Directions: Leave every picture out, and print the full listing again exactly.

Supplied entries:

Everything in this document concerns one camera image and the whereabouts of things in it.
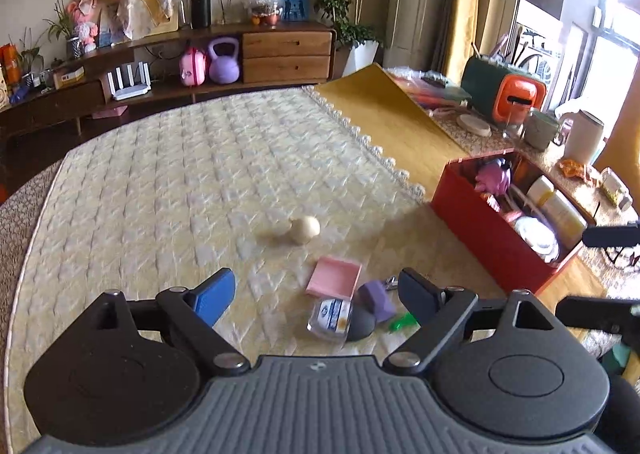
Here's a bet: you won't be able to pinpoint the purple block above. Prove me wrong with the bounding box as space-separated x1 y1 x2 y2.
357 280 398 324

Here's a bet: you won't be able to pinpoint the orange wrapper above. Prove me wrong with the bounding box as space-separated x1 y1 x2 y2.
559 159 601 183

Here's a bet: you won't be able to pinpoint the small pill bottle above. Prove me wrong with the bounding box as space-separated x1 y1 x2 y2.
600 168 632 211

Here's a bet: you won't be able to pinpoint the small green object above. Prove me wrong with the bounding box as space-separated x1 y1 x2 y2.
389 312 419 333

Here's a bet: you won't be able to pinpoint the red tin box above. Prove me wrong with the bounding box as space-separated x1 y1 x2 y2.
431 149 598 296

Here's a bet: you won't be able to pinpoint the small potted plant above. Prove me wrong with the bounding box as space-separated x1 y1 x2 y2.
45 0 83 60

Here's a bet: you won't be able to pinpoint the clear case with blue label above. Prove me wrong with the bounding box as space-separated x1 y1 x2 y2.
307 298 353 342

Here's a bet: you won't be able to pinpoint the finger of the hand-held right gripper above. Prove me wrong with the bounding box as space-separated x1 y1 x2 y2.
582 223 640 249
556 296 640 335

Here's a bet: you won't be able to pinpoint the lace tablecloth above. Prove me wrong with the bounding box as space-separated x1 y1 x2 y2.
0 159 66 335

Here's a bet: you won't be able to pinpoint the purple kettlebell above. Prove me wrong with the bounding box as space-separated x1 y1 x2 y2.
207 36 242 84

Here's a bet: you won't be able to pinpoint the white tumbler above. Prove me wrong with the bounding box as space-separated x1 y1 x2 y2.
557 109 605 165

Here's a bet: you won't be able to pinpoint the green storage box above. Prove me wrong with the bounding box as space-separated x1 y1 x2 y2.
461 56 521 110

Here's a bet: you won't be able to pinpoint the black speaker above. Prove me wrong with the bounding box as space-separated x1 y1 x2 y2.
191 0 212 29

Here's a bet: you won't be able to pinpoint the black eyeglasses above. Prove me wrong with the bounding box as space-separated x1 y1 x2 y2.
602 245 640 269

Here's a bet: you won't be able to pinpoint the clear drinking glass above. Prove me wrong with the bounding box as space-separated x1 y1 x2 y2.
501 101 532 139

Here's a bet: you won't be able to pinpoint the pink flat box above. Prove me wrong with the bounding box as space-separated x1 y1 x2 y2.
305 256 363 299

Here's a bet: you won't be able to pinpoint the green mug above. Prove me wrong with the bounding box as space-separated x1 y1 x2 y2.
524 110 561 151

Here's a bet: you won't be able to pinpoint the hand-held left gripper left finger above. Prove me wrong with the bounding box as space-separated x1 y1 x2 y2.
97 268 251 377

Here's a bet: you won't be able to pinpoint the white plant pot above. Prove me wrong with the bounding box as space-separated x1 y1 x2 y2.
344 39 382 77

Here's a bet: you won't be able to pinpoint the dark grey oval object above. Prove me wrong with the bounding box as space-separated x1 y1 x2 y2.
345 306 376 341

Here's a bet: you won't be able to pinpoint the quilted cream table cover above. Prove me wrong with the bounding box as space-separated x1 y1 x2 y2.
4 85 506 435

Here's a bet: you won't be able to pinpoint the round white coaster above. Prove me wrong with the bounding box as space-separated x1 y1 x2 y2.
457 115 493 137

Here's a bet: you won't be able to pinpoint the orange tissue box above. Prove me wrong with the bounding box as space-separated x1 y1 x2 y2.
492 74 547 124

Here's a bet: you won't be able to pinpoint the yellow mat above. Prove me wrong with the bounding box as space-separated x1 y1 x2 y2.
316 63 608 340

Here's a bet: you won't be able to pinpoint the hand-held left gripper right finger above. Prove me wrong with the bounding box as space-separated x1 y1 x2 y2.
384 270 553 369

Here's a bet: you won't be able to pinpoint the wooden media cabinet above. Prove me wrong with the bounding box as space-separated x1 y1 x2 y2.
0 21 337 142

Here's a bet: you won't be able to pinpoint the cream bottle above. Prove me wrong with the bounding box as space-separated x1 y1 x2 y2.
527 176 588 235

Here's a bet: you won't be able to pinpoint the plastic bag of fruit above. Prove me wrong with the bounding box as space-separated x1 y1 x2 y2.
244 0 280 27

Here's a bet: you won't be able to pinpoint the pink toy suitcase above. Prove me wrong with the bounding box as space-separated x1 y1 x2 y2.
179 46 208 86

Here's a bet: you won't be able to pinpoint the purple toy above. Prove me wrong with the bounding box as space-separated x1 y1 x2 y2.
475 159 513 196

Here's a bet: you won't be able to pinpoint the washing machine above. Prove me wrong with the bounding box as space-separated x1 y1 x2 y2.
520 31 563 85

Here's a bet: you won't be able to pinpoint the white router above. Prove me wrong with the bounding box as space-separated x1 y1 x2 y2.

Solution:
Everything in this document concerns one camera image and the whereabouts of things in it.
Here's a bet: you won't be able to pinpoint the purple block above. Prove me wrong with the bounding box as space-separated x1 y1 x2 y2.
357 280 398 324

Here's a bet: you won't be able to pinpoint the orange wrapper above. Prove me wrong with the bounding box as space-separated x1 y1 x2 y2.
559 159 601 183

Here's a bet: you won't be able to pinpoint the small pill bottle above. Prove me wrong with the bounding box as space-separated x1 y1 x2 y2.
600 168 632 211

Here's a bet: you won't be able to pinpoint the small green object above. Prove me wrong with the bounding box as space-separated x1 y1 x2 y2.
389 312 419 333

Here's a bet: you won't be able to pinpoint the red tin box above. Prove me wrong with the bounding box as space-separated x1 y1 x2 y2.
431 149 598 296

Here's a bet: you won't be able to pinpoint the small potted plant above. Prove me wrong with the bounding box as space-separated x1 y1 x2 y2.
45 0 83 60

Here's a bet: you won't be able to pinpoint the clear case with blue label above. Prove me wrong with the bounding box as space-separated x1 y1 x2 y2.
307 298 353 342

Here's a bet: you won't be able to pinpoint the finger of the hand-held right gripper above. Prove me wrong with the bounding box as space-separated x1 y1 x2 y2.
582 223 640 249
556 296 640 335

Here's a bet: you won't be able to pinpoint the lace tablecloth above. Prove me wrong with the bounding box as space-separated x1 y1 x2 y2.
0 159 66 335

Here's a bet: you won't be able to pinpoint the purple kettlebell above. Prove me wrong with the bounding box as space-separated x1 y1 x2 y2.
207 36 242 84

Here's a bet: you won't be able to pinpoint the white tumbler above. Prove me wrong with the bounding box as space-separated x1 y1 x2 y2.
557 109 605 165

Here's a bet: you won't be able to pinpoint the green storage box above. Prove me wrong with the bounding box as space-separated x1 y1 x2 y2.
461 56 521 110

Here's a bet: you won't be able to pinpoint the black speaker above. Prove me wrong with the bounding box as space-separated x1 y1 x2 y2.
191 0 212 29

Here's a bet: you won't be able to pinpoint the black eyeglasses above. Prove me wrong with the bounding box as space-separated x1 y1 x2 y2.
602 245 640 269

Here's a bet: you won't be able to pinpoint the clear drinking glass above. Prove me wrong with the bounding box as space-separated x1 y1 x2 y2.
501 101 532 139

Here's a bet: you won't be able to pinpoint the pink flat box above. Prove me wrong with the bounding box as space-separated x1 y1 x2 y2.
305 256 363 299

Here's a bet: you won't be able to pinpoint the green mug above. Prove me wrong with the bounding box as space-separated x1 y1 x2 y2.
524 110 561 151

Here's a bet: you won't be able to pinpoint the hand-held left gripper left finger above. Prove me wrong with the bounding box as space-separated x1 y1 x2 y2.
97 268 251 377

Here's a bet: you won't be able to pinpoint the white plant pot above. Prove me wrong with the bounding box as space-separated x1 y1 x2 y2.
344 39 382 77

Here's a bet: you won't be able to pinpoint the dark grey oval object above. Prove me wrong with the bounding box as space-separated x1 y1 x2 y2.
345 306 376 341

Here's a bet: you won't be able to pinpoint the quilted cream table cover above. Prove me wrong with the bounding box as space-separated x1 y1 x2 y2.
4 85 506 435

Here's a bet: you won't be able to pinpoint the round white coaster above. Prove me wrong with the bounding box as space-separated x1 y1 x2 y2.
457 115 493 137

Here's a bet: you won't be able to pinpoint the orange tissue box above. Prove me wrong with the bounding box as space-separated x1 y1 x2 y2.
492 74 547 124

Here's a bet: you won't be able to pinpoint the yellow mat above. Prove me wrong with the bounding box as space-separated x1 y1 x2 y2.
316 63 608 340

Here's a bet: you won't be able to pinpoint the hand-held left gripper right finger above. Prove me wrong with the bounding box as space-separated x1 y1 x2 y2.
384 270 553 369

Here's a bet: you won't be able to pinpoint the wooden media cabinet above. Prove me wrong with the bounding box as space-separated x1 y1 x2 y2.
0 21 337 142

Here's a bet: you won't be able to pinpoint the cream bottle above. Prove me wrong with the bounding box as space-separated x1 y1 x2 y2.
527 176 588 235

Here's a bet: you won't be able to pinpoint the plastic bag of fruit above. Prove me wrong with the bounding box as space-separated x1 y1 x2 y2.
244 0 280 27

Here's a bet: you won't be able to pinpoint the pink toy suitcase above. Prove me wrong with the bounding box as space-separated x1 y1 x2 y2.
179 46 208 86

Here's a bet: you won't be able to pinpoint the purple toy above. Prove me wrong with the bounding box as space-separated x1 y1 x2 y2.
475 159 513 196

Here's a bet: you won't be able to pinpoint the washing machine above. Prove me wrong with the bounding box as space-separated x1 y1 x2 y2.
520 31 563 85

Here's a bet: you won't be able to pinpoint the white router above. Prove me wrong with the bounding box as space-separated x1 y1 x2 y2.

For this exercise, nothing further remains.